Risk Analysis and Risk Management

The CAP requires the provider to perform an accurate, thorough, and enterprise-wide risk analysis of potential risks to the ePHI that it holds. The risk analysis must include a complete inventory of all electronic equipment, data systems, off-site data storage facilities, and applications that contain or store ePHI. The scope and methodology of the risk analysis is subject to an HHS approval process. Once the provider carries out an approved risk analysis, it must also implement an organization-wide risk management plan to address security risks and vulnerabilities identified in the risk analysis.
Under the CAP, the provider must conduct – on an annual basis – an accurate and complete assessment of potential risks to the confidentiality, integrity, and availability of ePHI held by the provider and its sub-entities. The subsequent risk analyses and management plans must be submitted to HHS for review.

HIPAA Policies and Procedures

The provider's revised HIPAA policies and procedures must address numerous provisions under the HIPAA Privacy Rule and Security Rule, as specified in the CAP, including:
The provider's updated HIPAA policies and procedures must reflect certain specific provisions related to the compliance shortfalls identified in HHS's investigation, including:
  • Technical access controls for network/server equipment and systems to prevent impermissible access and disclosure of ePHI (see Practice Note, HIPAA Security Rule: Technical Safeguards: Access Control).
  • Technical access controls and restrictions for software applications containing ePHI (that is, to limit authorized access to the minimum amount necessary).
  • Technical mechanisms to create access and activity logs, and related administrative procedures to routinely review logs for suspicious events and to respond appropriately.
  • Termination of user accounts when necessary and appropriate.
  • Required and routine password changes, and password strength and safeguarding.
  • Addressing and documenting security incidents.
From a process perspective, the provider must:
  • Submit the revised policies and procedures to HHS for approval.
  • Finalize and formally adopt the policies and procedures.
  • Distribute the policies and procedures to all its workforce members.
  • Document that its workforce members have read, understood, and agreed to comply with the policies and procedures.
The provider's workforce members may not have access to ePHI until this documentation is obtained.

Training

The provider must submit its proposed HIPAA training program for workforce members to HHS for approval (see Standard Document, HIPAA Training for Group Health Plans: Presentation Materials). Once the training program is approved, the provider must:
  • Furnish training to all workforce members.
  • Require workforce members who receive the training to provide a written or electronic certification confirming that they received the training.
The provider must also give routine retrainings using the updated procedures.
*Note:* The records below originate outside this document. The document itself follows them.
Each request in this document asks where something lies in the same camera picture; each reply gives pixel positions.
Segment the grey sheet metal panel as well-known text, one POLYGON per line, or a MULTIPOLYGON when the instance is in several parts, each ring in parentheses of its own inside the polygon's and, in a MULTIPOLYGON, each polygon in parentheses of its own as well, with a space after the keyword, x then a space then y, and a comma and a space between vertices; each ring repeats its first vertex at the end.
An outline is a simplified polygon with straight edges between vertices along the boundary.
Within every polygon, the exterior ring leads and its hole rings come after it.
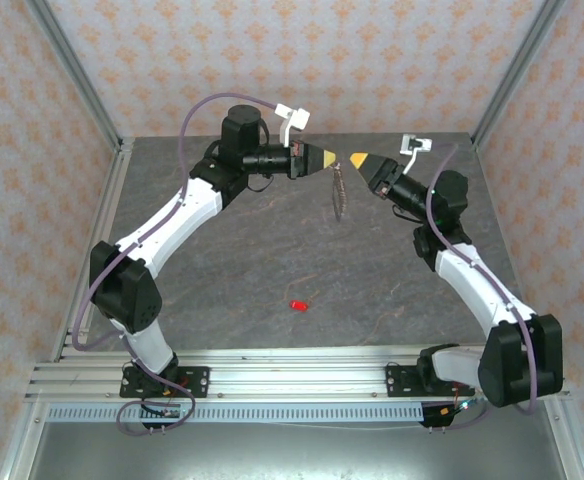
POLYGON ((49 424, 29 480, 566 480, 543 417, 459 431, 190 424, 131 438, 49 424))

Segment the aluminium frame post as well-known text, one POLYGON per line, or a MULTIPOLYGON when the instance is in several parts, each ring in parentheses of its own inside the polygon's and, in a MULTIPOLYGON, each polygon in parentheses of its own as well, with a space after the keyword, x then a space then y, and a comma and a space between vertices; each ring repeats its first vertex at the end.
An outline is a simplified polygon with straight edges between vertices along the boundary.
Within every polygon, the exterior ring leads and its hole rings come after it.
POLYGON ((24 1, 39 23, 43 33, 48 38, 52 49, 76 87, 79 96, 86 105, 92 119, 95 121, 98 130, 105 138, 106 143, 114 151, 118 151, 123 143, 123 139, 99 97, 96 88, 87 75, 78 54, 71 45, 49 1, 24 1))
POLYGON ((503 78, 495 90, 480 121, 471 135, 472 144, 478 150, 484 146, 505 111, 520 81, 529 68, 537 51, 552 29, 566 0, 543 0, 541 8, 532 21, 503 78))

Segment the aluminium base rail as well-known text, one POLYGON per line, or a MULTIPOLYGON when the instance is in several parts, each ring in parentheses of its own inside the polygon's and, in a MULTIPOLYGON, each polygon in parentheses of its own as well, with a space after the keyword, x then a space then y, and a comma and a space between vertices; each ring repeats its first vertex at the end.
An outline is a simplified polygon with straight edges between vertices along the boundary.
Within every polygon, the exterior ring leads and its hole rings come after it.
MULTIPOLYGON (((185 366, 208 366, 208 402, 386 402, 385 366, 414 364, 422 345, 182 350, 185 366)), ((66 348, 35 365, 28 401, 118 402, 122 351, 66 348)))

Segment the aluminium frame rail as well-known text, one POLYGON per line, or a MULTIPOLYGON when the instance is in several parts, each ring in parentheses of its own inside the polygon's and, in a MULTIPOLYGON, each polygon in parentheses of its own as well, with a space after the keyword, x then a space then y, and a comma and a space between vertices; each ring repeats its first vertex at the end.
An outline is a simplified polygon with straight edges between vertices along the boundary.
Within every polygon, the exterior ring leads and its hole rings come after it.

Practical Impact: Identifying BAs and Other HIPAA Compliance Lessons

Several factors contributed to the size of the settlement payment and relative severity of the CAP requirements in this enforcement action. For example, the provider appears to have made a bad situation worse by failing to thoroughly investigate a known security incident after being notified of the incident by both HHS and the FBI. This delay also contributed to the untimeliness of the provider's breach notification to the media and individuals affected by the breach. The settlement agreement also emphasizes the provider's noncompliance with HIPAA's risk analysis and BA requirements. The resulting CAP provisions are more prescriptive than usual regarding BA issues – particularly the requirement that the provider designate a BA manager to identify BA relationships and make sure the provider has BA agreements in place where necessary.